- [What you will do]
For the data below, work out the number of lines containing the string "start" and answer with that number only.

- [Information supplied]
__________________________________________________
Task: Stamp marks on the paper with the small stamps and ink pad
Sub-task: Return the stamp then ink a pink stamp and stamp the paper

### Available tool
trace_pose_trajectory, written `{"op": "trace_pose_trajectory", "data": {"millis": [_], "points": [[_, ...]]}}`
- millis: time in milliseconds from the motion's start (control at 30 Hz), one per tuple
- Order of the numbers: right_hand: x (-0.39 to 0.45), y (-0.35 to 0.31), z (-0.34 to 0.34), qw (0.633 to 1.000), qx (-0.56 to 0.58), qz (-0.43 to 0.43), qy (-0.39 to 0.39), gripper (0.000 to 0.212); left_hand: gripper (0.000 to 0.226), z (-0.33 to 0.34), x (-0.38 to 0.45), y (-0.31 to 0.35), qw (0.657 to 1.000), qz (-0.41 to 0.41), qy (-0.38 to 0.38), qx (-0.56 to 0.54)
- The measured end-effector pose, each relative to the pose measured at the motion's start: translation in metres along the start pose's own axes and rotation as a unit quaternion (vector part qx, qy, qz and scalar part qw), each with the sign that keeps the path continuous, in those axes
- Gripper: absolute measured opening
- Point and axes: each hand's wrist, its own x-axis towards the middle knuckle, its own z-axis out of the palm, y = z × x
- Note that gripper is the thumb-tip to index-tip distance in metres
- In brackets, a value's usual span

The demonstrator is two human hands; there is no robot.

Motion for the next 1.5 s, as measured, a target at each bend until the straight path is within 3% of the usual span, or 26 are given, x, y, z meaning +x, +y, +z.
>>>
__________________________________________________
- [Answer for the task]
2